In a landau with two horses,—a third to be annexed on the ascent,—they traversed the long street formed by the villages of San Giovanni, La Barra, Portici, and Resina, stretching from the parent city—a street suggesting in the matter of population a series of scattered ant-hills. Such a merry, dirty, shameless horde of all ages, who, abandoning the dens they called homes, had issued forth under the sun blazing even at that early hour of morning in his vault of blue, to bivouac in the open highway, was never seen! Marketing, chaffering, vending, gossiping, cooking, eating, drinking, performing the rites of religion and of the toilet, the hum of their voices was like the note of some giant insect. It was when a stranger's carriage came in sight that the air became suddenly vocal with shrill cries for alms; vehicles and horses were surrounded, escorted by noisy beggars, whose half-naked children offered flowers, or turned somersaults perilously near the wheels.

Resina passed, they could breathe more freely. The street turmoil was succeeded by the peace of a country road mounting between lava walls, over which glimpses of sea, of deep-red clover in fields, of vineyard or lemon grove, were finally succeeded by glorious, unobstructed views of the mountains, bay, and city. In the region of recent overflows, they saw the most curious spectacle, to the newcomer, of fertile garden-strips of green, where clung tiny houses, pink or whitewashed, daring the mute monster overhead, while close beside them the mountain-side was streaked with ominous stains marking the spots where other homes had defied him just one day too long.

Higher still, in the track of the overflow of 1872, they experienced the striking effect of entering into a valley of desolation between walls of living green. Here, the lava in settling had wreathed itself into the forms of dragons couchant, of huge serpents, and other monstrous shapes that lay entwined as if asleep. Up above, arose the main cone of the crater, smooth as a heap of gun-powder, vast, majestic, cloud-circled; taking upon itself in the intense light a blooming purple tint; the smoke issuing from its summit now soon melting into space, now showing dense and threatening.

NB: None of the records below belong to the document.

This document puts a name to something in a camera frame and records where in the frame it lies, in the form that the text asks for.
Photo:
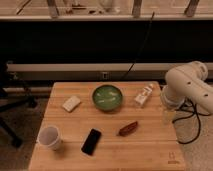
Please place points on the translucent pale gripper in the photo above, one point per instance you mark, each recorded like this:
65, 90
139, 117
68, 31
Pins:
168, 115

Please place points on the white sponge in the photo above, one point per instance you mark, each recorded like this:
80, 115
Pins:
71, 103

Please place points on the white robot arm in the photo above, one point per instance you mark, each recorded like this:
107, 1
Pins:
186, 81

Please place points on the green ceramic bowl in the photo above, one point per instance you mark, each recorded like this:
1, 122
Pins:
107, 97

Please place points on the small white bottle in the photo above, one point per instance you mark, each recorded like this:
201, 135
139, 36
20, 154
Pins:
143, 96

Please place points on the brown oblong object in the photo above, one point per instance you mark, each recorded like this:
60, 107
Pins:
128, 129

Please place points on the black smartphone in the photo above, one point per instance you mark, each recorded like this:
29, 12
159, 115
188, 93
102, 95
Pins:
91, 142

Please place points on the thin black rod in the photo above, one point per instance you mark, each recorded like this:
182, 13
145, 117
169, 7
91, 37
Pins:
141, 47

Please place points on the white paper cup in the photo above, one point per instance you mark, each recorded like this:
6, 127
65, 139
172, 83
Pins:
50, 137

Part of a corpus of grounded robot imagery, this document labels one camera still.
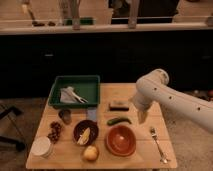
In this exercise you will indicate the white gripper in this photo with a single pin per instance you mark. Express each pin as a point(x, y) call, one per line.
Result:
point(142, 103)

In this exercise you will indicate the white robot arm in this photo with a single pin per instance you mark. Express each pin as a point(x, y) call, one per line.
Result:
point(154, 87)

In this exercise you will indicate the red bowl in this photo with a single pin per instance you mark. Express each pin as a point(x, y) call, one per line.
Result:
point(120, 141)

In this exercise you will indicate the dark brown bowl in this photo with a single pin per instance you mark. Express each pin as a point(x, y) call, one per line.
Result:
point(81, 127)

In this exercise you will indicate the silver fork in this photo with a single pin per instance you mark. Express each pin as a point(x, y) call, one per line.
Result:
point(163, 158)

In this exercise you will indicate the green cucumber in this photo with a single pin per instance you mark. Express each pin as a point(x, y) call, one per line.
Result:
point(117, 120)

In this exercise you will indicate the blue grey card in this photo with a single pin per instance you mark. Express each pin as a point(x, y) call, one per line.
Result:
point(91, 114)

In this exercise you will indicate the yellow banana slice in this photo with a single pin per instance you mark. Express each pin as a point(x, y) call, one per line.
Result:
point(83, 139)

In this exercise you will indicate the yellow apple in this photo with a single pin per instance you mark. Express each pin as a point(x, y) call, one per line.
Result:
point(91, 153)

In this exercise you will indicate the small dark cup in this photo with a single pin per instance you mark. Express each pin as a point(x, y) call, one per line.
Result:
point(65, 116)

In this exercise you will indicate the white plastic utensil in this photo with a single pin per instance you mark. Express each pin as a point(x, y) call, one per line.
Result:
point(80, 99)

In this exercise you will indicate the grey cloth in tray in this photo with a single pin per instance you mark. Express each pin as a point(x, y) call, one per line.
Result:
point(66, 95)

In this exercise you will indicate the green plastic tray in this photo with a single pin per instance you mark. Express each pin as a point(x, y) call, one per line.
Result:
point(86, 86)

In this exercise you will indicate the brown grape bunch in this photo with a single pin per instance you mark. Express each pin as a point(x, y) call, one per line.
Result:
point(56, 129)

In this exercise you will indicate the white round container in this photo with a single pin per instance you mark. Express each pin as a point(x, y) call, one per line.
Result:
point(41, 147)

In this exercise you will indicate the black chair base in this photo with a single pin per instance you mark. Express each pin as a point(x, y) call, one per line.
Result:
point(9, 132)

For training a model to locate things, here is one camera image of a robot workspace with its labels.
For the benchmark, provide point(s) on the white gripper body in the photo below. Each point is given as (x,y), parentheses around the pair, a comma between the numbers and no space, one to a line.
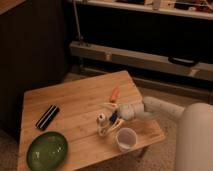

Evelyn, in whom the novelty as well as beauty of the scene had aroused fresh spirit, looked more like her old self than her fond father had seen her for many a long day. But it is fortunately not given to parents, however solicitous, to see all the workings of young minds; and the good gentleman would have been indeed surprised had he divined the mainspring of her animation. While he was indulging in a few mild objections to the length and slowness of the drive, the rapacity of wayside beggars, the heat of the sun, etc., such as naturally occur to the traveller unsupported by sentimental hopes, to our young lady the condition of motion was a necessity, and the act of getting upward a relief.

For the plain truth was that, since the last talk with Ralph, Evelyn had given rein to a thousand emotions repressed, during the months gone by, with stern self-chiding.

Until now, recalling the year before when Vance had left her to an unavailing sense of regret for her harsh judgment of him, she had hardly realized what their intercourse together had meant to her. But the period of his visit was, in fact, succeeded by one in which her salt of life had lost its savor; and Evelyn, to her dismay, found that her affections had gone from her keeping to this man's, acknowledged to have been the suitor of her friend.

That Katherine had refused Vance, and straightway married another lover, made very little difference to one of Eve's rigid creed in these matters. To her, love declared was love unchangeable; with air her heart she pitied Vance for his disappointment, and blamed herself for having repeatedly wounded him without reason. By means of this mode of argument, she had naturally succeeded in raising Townsend to the pedestal of a martyred hero, which, it may be conceived by those of colder judgment, did not lessen his importance in the girl's imagination.

As the months had gone on, and she had had nothing from him save packages of books and prints sent according to promise, as to a polite entertainer who is thus agreeably disposed of by the beneficiary of hospitality extended, her feelings had taken on the complexion of hopeless regret for an irrevocable past. What Eve had henceforth to do, according to her own strict ordinance, was to live down the impulse that made her give her heart unasked. The stress of these emotions had, in spite of her brave efforts, so worked upon her health that the Colonel, as fond of home as a limpet of his rock, determined to try for her the change of air and experience, resulting as we have seen.

And now, on this dazzling day, a "bridal of earth and sky" in one of the loveliest spots upon earth, she kept saying to herself, "By to-morrow—to-morrow, at latest—he will be with me! And then—and then—and then—!"

The carriage halted at a little wayside booth for the sale of wines and fruit. A dark-skinned woman, bearing a tray of glasses, with flasks of the delusive Lachrymae Christi (made from the grapes ripened upon these slopes) came forward to greet them. On Evelyn's side, a hawker, with shells and strings of coral, and coins alleged to have been found imbedded in the lava near at hand, importuned her. But, rejecting the others, she beckoned to a pretty, bare-legged boy carrying oranges garnished in their own glossy, dark-green leaves; and so busy was she in selecting the best of his refreshing fruit, she hardly observed that another claimant for her attention had appeared close beside the wheel.